DATASET EXTRACT:

•••

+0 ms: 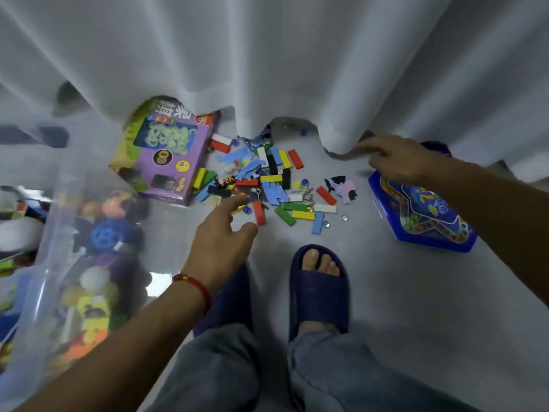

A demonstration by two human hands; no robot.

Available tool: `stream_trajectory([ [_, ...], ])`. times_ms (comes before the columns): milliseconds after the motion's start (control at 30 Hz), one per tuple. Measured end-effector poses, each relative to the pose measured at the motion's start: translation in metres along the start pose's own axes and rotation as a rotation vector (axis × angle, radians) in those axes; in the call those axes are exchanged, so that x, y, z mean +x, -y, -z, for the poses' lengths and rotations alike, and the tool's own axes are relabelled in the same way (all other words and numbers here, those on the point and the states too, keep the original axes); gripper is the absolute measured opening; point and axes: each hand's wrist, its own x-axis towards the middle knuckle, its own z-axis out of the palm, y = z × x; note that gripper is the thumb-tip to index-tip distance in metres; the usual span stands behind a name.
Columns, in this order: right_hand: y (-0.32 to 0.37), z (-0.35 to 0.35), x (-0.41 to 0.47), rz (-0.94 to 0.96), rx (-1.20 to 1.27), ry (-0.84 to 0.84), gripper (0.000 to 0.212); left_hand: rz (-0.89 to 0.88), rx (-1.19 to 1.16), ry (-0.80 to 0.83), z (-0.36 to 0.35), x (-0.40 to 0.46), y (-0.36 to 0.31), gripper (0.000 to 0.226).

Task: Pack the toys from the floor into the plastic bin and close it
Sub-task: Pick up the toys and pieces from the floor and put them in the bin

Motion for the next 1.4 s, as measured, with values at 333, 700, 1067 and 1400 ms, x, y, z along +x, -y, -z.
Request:
stream_trajectory([
  [333, -0.012, -0.006, 0.09, 0.144, 0.073, -0.197, 0.068, -0.555, 0.777, 0.061, -0.002, 0.161, -0.022, 0.07],
  [700, -0.034, -0.074, 0.131, 0.103, 0.086, -0.225, 0.077, -0.413, 0.856, -0.118, -0.005, 0.264, -0.032, 0.069],
  [1067, 0.034, -0.109, 0.156, 0.079, -0.062, -0.211, 0.051, -0.376, 0.922, 0.02, -0.035, 0.298, 0.006, 0.071],
  [1400, 0.085, -0.125, 0.179, 0.095, -0.303, -0.27, 0.048, -0.454, 0.648, -0.009, -0.05, 0.288, 0.019, 0.048],
])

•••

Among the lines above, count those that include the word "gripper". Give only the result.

TASK SOLUTION:
2